Lines of the listing below that contain the string "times" are to be returned.

BEGIN

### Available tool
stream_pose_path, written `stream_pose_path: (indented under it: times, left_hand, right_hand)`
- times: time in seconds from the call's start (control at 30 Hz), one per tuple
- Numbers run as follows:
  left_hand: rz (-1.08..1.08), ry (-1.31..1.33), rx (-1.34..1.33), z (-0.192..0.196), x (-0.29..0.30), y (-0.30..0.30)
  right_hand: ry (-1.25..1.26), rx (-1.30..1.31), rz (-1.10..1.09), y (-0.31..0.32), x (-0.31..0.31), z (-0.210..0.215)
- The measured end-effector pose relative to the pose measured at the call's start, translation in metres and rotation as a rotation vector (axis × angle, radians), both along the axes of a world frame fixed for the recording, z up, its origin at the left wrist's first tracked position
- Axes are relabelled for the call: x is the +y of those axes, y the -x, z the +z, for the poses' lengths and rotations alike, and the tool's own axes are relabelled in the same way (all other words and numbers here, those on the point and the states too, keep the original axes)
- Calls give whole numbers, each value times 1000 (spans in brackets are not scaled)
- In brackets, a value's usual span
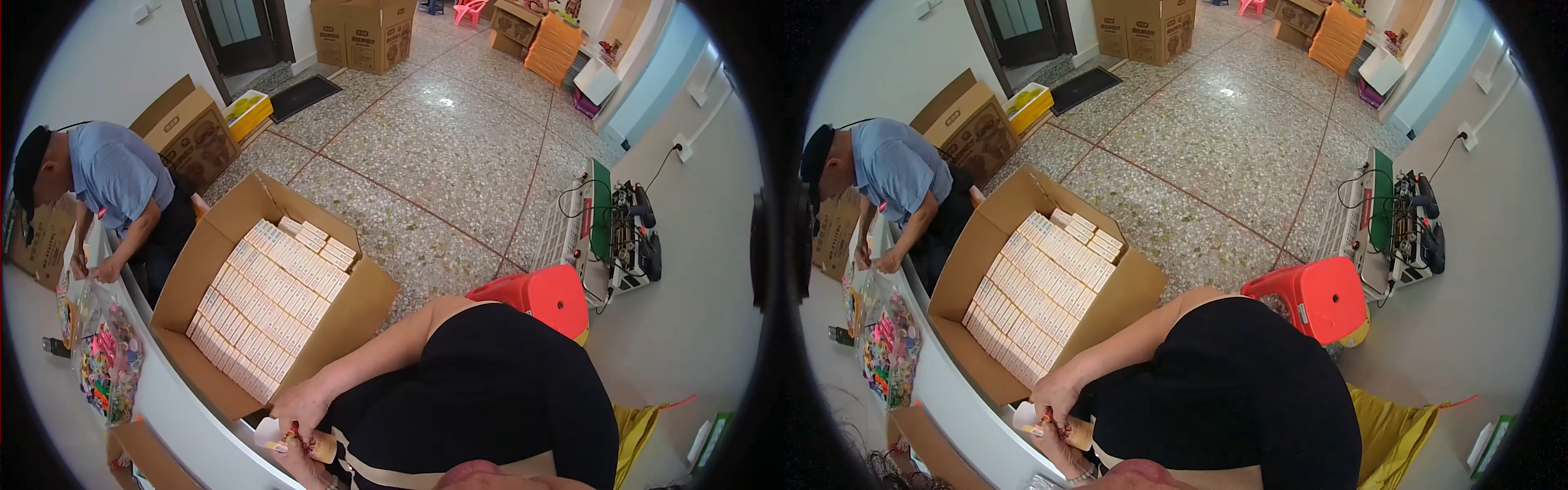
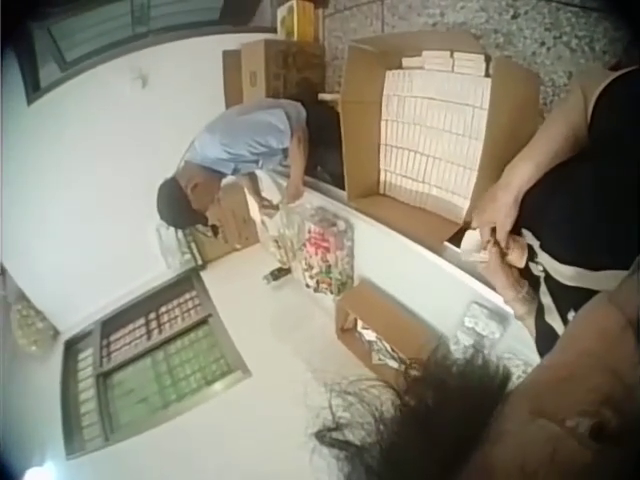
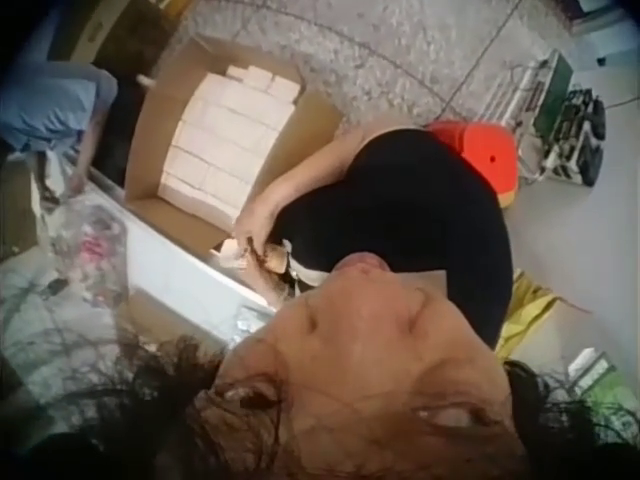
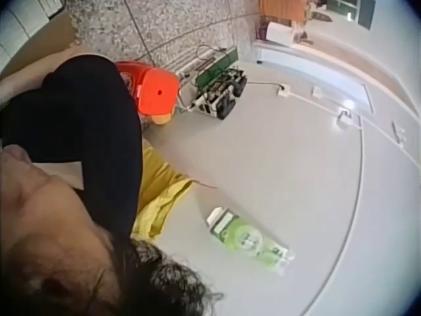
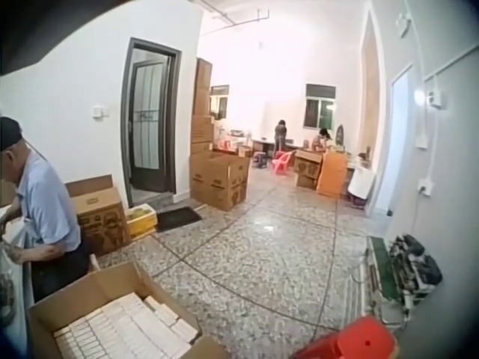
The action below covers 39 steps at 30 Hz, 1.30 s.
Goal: The person is seen taking small toy items and paper cards, placing them into plastic bags, and then packing those bags into a cardboard shipping box.
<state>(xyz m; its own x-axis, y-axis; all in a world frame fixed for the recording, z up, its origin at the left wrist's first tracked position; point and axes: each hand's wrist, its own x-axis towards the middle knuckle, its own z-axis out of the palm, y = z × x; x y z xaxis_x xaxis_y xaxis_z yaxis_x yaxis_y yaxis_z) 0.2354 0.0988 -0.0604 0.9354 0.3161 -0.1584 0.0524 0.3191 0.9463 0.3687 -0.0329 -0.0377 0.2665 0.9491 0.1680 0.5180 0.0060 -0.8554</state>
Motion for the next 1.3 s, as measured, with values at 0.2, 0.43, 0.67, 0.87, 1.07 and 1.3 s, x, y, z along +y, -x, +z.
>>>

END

## EXERCISE RESULT
stream_pose_path, written `stream_pose_path: (indented under it: times, left_hand, right_hand)`
- times: time in seconds from the call's start (control at 30 Hz), one per tuple
- Calls give whole numbers, each value times 1000 (spans in brackets are not scaled)

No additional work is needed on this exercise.